Afghanistan

Taliban’s ban on women aid workers deplorable: UN experts

UN experts on Friday denounced and called for an immediate reversal of the Taliban’s recent order barring women from working in international and national non-governmental organizations (NGOs).

They supported a unified effort of the international community to take a stand against this latest human rights violation, further banishing women from the workplace, preventing the delivery of life-saving aid and crippling the work of NGOs which will have a terrible impact on the entire country.

Just 4 days after the Taliban banned women and girls from attending universities, on 24 December, the acting Minister of Economy issued a letter barring women from working in international and national NGOs, “a further outrageous violation of women’s rights with the double blow of preventing the delivery of vital life-saving services and denying many women of their livelihood,” the UN experts said in a statement.

“The ban on women working in NGOs not only deprives women workers of their fundamental rights and livelihood but also prevents them from supporting their communities. It will further push women out of jobs and completely erase them from the public sphere,” said the experts.

They added that the ban will have a dire impact on local NGOs, particularly women-led NGOs, which have provided services and support for women, children and marginalized groups.

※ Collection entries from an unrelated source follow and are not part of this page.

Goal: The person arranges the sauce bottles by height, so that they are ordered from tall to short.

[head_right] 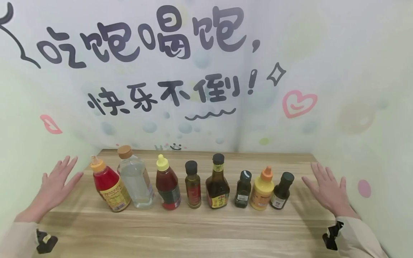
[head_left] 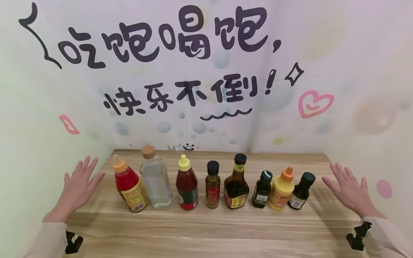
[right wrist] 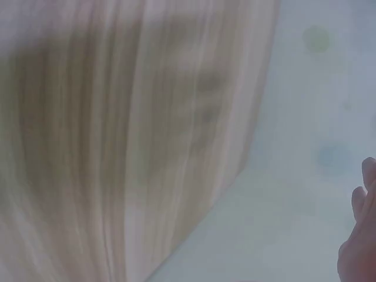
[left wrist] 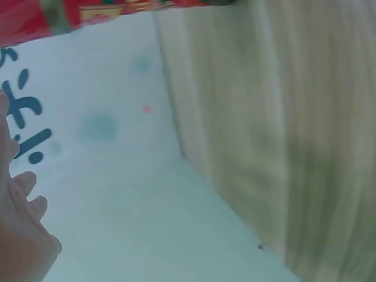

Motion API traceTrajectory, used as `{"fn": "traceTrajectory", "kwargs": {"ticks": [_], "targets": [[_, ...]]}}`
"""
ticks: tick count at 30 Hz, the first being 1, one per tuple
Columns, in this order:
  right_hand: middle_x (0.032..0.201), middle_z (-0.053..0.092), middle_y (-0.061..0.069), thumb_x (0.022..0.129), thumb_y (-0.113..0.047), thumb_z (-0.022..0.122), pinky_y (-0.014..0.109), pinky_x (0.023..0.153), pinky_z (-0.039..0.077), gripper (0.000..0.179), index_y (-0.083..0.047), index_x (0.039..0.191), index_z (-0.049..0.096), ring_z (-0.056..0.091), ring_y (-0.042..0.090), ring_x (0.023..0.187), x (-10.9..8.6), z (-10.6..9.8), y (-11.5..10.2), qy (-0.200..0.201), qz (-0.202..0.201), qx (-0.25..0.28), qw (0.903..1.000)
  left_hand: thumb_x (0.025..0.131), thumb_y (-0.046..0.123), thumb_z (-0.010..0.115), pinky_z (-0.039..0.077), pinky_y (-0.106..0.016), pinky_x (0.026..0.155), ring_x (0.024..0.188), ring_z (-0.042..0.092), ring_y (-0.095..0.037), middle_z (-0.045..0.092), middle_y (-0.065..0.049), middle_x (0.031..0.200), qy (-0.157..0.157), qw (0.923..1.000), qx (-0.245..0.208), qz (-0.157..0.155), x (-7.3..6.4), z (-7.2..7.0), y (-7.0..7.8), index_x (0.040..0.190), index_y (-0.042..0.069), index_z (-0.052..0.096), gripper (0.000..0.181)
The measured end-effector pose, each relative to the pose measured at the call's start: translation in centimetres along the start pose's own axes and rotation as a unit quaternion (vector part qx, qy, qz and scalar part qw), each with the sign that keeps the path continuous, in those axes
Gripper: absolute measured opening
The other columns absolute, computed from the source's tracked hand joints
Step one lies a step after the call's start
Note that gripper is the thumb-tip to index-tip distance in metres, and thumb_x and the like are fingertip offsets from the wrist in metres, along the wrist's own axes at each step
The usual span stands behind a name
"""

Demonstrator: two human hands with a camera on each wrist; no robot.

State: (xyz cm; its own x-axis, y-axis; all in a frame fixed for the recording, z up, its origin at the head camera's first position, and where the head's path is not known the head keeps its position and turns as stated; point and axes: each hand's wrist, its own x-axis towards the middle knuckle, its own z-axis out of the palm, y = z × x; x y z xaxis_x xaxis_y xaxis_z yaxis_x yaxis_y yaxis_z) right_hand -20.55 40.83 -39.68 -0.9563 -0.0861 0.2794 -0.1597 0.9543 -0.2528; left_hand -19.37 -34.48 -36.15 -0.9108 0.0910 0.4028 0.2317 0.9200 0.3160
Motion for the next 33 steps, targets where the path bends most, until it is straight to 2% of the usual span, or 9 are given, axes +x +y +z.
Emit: {"fn": "traceTrajectory", "kwargs": {"ticks": [8,14,20,24,30,33], "targets": [[0.144,0.007,0.021,0.092,-0.037,0.041,0.061,0.089,-0.022,0.067,-0.014,0.143,0.003,-0.007,0.034,0.131,0.6,-1.9,-1.4,0.024,-0.02,0.0,0.9995,0.093,0.029,0.041,-0.008,-0.068,0.091,0.131,0.002,-0.037,0.011,-0.025,0.142,0.038,0.9983,-0.038,0.023,0.2,-1.0,1.1,0.141,0.005,0.016,0.059],[0.144,0.011,0.019,0.093,-0.033,0.041,0.057,0.092,-0.022,0.063,-0.016,0.143,0.007,-0.003,0.03,0.133,1.3,-3.4,-3.0,0.055,-0.045,0.011,0.9974,0.093,0.027,0.043,-0.008,-0.066,0.092,0.131,0.003,-0.038,0.011,-0.024,0.143,0.05,0.9963,-0.062,0.034,0.2,-1.6,1.9,0.141,0.005,0.015,0.06],[0.145,0.013,0.018,0.093,-0.031,0.043,0.056,0.094,-0.02,0.062,-0.014,0.143,0.01,0.001,0.029,0.133,1.9,-4.8,-4.9,0.077,-0.072,0.017,0.9943,0.091,0.024,0.047,-0.01,-0.063,0.095,0.131,0.002,-0.038,0.009,-0.022,0.144,0.044,0.9926,-0.102,0.049,0.2,-2.6,2.6,0.141,0.006,0.014,0.063],[0.145,0.016,0.016,0.09,-0.03,0.048,0.055,0.096,-0.019,0.065,-0.015,0.143,0.013,0.005,0.028,0.133,2.4,-5.3,-6.2,0.084,-0.09,0.022,0.9922,0.089,0.02,0.05,-0.007,-0.062,0.096,0.131,0.003,-0.037,0.009,-0.02,0.145,0.042,0.9889,-0.129,0.062,0.3,-3.2,3.1,0.142,0.007,0.014,0.065],[0.143,0.02,0.017,0.088,-0.03,0.053,0.054,0.097,-0.017,0.068,-0.014,0.142,0.016,0.007,0.027,0.133,3.4,-6.2,-8.4,0.084,-0.115,0.038,0.9891,0.086,0.022,0.054,0.006,-0.065,0.095,0.132,0.005,-0.034,0.008,-0.01,0.147,0.023,0.9869,-0.152,0.049,0.4,-3.7,4.4,0.143,0.021,0.013,0.07],[0.143,0.02,0.017,0.088,-0.029,0.054,0.055,0.098,-0.014,0.067,-0.014,0.142,0.018,0.007,0.029,0.133,3.9,-6.6,-9.5,0.084,-0.132,0.042,0.9868,0.084,0.023,0.057,0.01,-0.067,0.092,0.132,0.007,-0.034,0.01,-0.009,0.147,0.015,0.9867,-0.156,0.044,0.6,-4.0,5.1,0.143,0.027,0.011,0.074]]}}
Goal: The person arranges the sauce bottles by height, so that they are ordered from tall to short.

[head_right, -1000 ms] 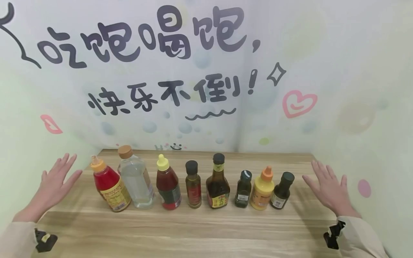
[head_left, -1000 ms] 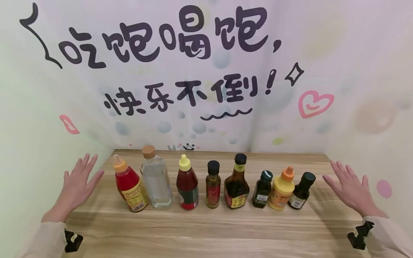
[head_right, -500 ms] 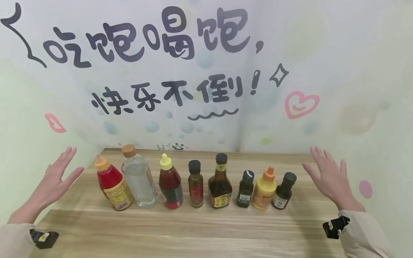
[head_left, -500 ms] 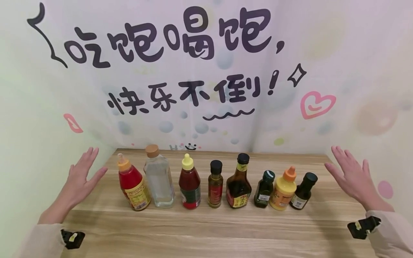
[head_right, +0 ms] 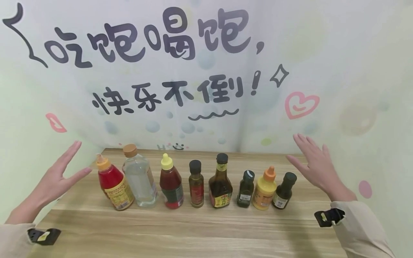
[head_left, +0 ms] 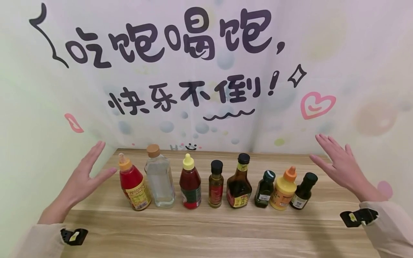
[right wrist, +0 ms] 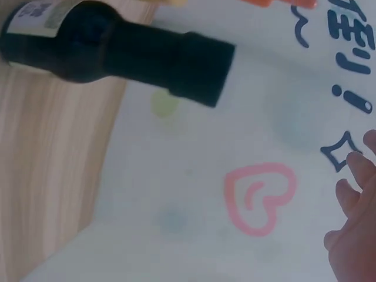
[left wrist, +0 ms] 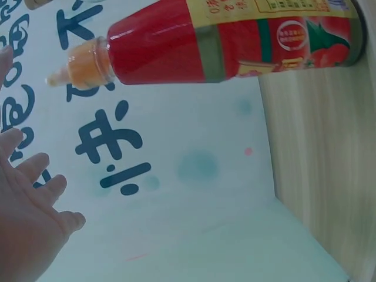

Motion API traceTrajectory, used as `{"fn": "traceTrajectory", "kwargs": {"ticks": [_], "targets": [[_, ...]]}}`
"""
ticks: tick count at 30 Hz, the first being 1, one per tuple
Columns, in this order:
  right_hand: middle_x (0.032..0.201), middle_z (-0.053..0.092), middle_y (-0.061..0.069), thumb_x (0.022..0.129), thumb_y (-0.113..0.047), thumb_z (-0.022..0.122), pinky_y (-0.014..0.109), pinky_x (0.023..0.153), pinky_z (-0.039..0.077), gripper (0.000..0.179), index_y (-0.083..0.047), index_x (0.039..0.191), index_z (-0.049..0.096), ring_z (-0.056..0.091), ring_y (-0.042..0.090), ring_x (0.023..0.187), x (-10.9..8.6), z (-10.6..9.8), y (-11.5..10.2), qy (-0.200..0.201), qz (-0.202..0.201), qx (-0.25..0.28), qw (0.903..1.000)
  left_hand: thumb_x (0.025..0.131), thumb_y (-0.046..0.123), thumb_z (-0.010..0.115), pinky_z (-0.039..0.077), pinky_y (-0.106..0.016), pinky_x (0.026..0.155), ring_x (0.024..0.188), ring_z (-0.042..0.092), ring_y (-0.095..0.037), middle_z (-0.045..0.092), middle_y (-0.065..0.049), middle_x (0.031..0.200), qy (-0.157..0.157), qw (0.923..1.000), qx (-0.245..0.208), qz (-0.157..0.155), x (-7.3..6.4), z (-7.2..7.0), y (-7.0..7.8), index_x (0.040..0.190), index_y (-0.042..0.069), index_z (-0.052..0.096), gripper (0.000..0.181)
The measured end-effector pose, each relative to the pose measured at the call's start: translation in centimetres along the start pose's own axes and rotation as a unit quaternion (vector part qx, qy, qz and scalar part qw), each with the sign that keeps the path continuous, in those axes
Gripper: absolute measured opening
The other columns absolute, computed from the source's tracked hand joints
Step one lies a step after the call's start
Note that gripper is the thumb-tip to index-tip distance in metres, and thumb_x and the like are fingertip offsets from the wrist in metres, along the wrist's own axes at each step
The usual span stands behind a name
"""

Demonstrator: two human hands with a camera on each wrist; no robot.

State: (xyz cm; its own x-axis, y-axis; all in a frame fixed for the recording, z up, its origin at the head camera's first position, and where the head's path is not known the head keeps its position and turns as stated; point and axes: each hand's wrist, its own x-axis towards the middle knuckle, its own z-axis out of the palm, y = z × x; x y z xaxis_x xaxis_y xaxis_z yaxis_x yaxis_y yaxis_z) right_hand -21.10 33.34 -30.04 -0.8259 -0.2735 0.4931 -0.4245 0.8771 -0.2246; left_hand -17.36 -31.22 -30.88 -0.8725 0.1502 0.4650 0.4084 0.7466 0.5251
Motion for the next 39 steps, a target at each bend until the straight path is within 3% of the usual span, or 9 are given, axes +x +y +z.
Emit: {"fn": "traceTrajectory", "kwargs": {"ticks": [13,19,25,29,36,39], "targets": [[0.144,0.02,0.014,0.084,-0.03,0.059,0.055,0.102,0.002,0.071,-0.016,0.142,0.021,0.014,0.032,0.131,3.4,-1.1,-4.7,-0.014,-0.047,0.029,0.9984,0.08,0.029,0.063,0.019,-0.067,0.089,0.132,0.013,-0.031,0.013,0.0,0.147,-0.032,0.9985,-0.022,-0.038,1.2,0.0,2.5,0.138,0.043,0.012,0.079],[0.147,0.015,0.005,0.083,-0.034,0.061,0.064,0.092,0.019,0.074,-0.025,0.142,0.018,0.016,0.032,0.13,4.9,-1.3,-7.3,-0.048,-0.044,0.045,0.9969,0.081,0.028,0.063,0.02,-0.068,0.086,0.13,0.016,-0.035,0.017,-0.004,0.146,-0.037,0.9986,-0.031,-0.021,1.9,-0.1,3.6,0.139,0.039,0.015,0.075],[0.146,0.017,0.004,0.082,-0.036,0.061,0.061,0.094,0.022,0.074,-0.024,0.142,0.02,0.019,0.03,0.13,6.8,-1.2,-10.0,-0.058,-0.073,0.047,0.9945,0.083,0.026,0.061,0.021,-0.066,0.089,0.129,0.019,-0.036,0.022,-0.007,0.144,-0.024,0.999,-0.035,-0.01,2.6,-0.5,4.7,0.139,0.035,0.021,0.069],[0.144,0.022,0.005,0.081,-0.034,0.063,0.055,0.096,0.026,0.072,-0.018,0.14,0.026,0.023,0.028,0.129,7.9,-0.6,-11.7,-0.045,-0.108,0.056,0.9915,0.083,0.024,0.062,0.024,-0.06,0.093,0.128,0.023,-0.032,0.026,-0.008,0.143,-0.01,0.9991,-0.04,-0.01,2.9,-0.7,5.1,0.139,0.031,0.027,0.066],[0.138,0.034,0.009,0.08,-0.024,0.066,0.049,0.097,0.029,0.062,-0.01,0.133,0.039,0.032,0.028,0.125,9.6,0.9,-14.4,0.015,-0.167,0.094,0.9813,0.085,0.018,0.06,0.028,-0.058,0.092,0.124,0.028,-0.033,0.031,-0.01,0.14,0.017,0.9962,-0.085,-0.005,3.7,-0.6,5.5,0.138,0.02,0.031,0.061],[0.136,0.037,0.009,0.081,-0.023,0.064,0.046,0.098,0.029,0.057,-0.009,0.132,0.041,0.033,0.026,0.124,10.4,1.5,-15.5,0.025,-0.184,0.115,0.9758,0.086,0.02,0.057,0.028,-0.056,0.093,0.124,0.029,-0.033,0.031,-0.01,0.14,0.024,0.9946,-0.099,-0.021,3.9,-0.6,5.5,0.138,0.02,0.032,0.058]]}}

Many national civil society organizations will be dealt a grievous blow by this cruel and unlawful decision, the experts said.

The ban will have catastrophic effects on tens of millions of Afghan people in need of humanitarian assistance, especially women and children, as women aid workers play a critical role in needs assessment, planning, and implementing the humanitarian response, the experts stated.

It is a clear violation of the non-discriminatory practice that should guide all humanitarian aid, the experts said.

They added that without female humanitarian workers, women, girls, and boys would not have access to food, education, child protection, gender-responsive legal aid, livelihood support and essential healthcare services.

The UN experts said that international and national NGOs that are the main service providers delivering a large proportion of international aid in Afghanistan and have expanded their operations since August 2021, including through the employment of more female staff.

“These NGOs are also the target of this extremely harmful and discriminatory measure by the Taliban,” they said. “Following the decision, some major humanitarian organizations have suspended or reduced their operations both because their services depend on their female workers and because, as a matter of human rights principle, they will not accept the gender composition of their staff being dictated to them, and we agree.”

“We have been observing with deepening concern the volatile situation of humanitarian workers and their operations in the country,” the experts mentioned.

They added that Taliban authorities have been routinely interfering in humanitarian operations by requesting excessive information on humanitarian workers and beneficiaries and restricting their activities in ways contrary to humanitarian principles.

The barring of women employees is the last straw, and a unified response is required, they said.

“We express our full solidarity and support with those humanitarian agencies that have refused to work under this unconscionable prohibition that is seeking to push women and girls in Afghanistan into oblivion,” they said.

The UN Inter-Agency Standing Committee has noted that while agencies will endeavor to continue to deliver “time-critical” lifesaving aid many activities will be paused as they cannot deliver principled humanitarian assistance without female aid workers.

The experts called on all organizations to continue to pay their female staff their full salaries and for donors to support this.

The UN experts called on the Taliban to immediately lift the ban on women working with national and international NGOs.